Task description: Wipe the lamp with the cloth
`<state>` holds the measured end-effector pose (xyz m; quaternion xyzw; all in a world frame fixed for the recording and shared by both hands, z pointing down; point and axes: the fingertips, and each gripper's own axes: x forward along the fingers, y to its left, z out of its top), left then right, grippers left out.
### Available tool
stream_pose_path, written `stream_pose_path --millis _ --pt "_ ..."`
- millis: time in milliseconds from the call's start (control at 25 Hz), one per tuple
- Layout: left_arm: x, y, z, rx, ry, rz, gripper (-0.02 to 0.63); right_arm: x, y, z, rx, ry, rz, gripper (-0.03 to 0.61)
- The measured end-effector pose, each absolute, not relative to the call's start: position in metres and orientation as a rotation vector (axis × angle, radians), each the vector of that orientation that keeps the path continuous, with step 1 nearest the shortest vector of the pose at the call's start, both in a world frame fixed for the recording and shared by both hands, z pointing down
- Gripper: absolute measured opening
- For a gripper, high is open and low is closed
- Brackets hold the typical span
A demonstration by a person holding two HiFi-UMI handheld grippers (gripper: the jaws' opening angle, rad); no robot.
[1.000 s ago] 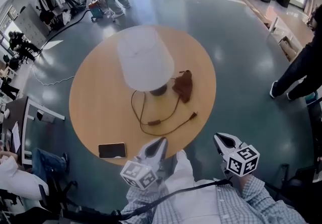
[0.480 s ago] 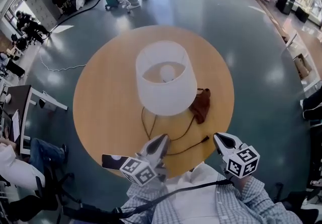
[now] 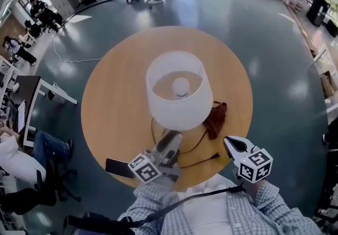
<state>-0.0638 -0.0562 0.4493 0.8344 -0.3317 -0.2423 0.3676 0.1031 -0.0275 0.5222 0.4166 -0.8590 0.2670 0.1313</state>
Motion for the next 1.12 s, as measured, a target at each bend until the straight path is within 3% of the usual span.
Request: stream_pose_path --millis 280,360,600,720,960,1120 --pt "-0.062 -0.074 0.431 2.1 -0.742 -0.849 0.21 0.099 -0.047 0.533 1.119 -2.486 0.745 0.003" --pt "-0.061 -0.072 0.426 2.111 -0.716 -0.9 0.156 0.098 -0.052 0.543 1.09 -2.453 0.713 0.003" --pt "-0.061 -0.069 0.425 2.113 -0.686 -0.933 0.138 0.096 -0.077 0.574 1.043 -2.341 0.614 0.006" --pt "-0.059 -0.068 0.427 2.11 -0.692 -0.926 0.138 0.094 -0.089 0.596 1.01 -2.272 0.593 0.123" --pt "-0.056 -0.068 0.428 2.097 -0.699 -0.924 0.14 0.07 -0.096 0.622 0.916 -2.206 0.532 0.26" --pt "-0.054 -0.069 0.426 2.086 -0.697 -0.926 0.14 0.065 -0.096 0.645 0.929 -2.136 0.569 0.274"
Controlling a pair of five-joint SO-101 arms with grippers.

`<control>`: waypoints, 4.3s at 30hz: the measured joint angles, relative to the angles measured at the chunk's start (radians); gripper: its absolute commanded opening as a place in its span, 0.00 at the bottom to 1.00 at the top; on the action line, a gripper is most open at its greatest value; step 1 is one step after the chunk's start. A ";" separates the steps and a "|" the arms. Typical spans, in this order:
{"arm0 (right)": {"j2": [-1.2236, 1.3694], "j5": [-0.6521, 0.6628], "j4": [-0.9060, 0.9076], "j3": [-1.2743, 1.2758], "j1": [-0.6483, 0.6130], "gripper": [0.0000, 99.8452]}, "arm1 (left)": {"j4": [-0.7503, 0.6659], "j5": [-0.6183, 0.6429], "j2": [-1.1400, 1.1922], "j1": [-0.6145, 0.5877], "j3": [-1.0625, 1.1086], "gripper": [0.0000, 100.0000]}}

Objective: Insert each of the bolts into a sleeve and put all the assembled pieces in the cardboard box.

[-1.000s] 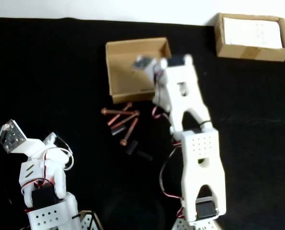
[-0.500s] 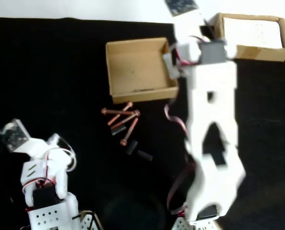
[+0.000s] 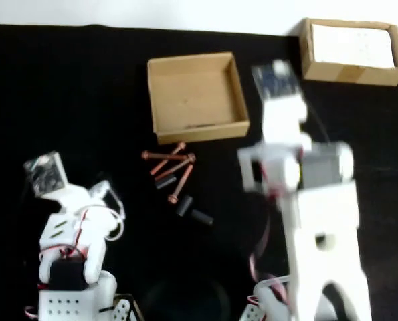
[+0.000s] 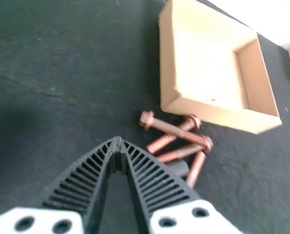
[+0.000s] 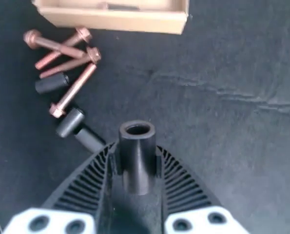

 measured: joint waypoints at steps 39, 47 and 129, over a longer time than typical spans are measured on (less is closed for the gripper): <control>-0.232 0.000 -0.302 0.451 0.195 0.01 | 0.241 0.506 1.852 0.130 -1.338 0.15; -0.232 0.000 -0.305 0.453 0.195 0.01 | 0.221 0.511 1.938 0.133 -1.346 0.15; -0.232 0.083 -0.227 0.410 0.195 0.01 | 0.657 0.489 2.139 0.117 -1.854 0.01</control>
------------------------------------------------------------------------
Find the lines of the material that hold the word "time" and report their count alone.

Result of this task:
2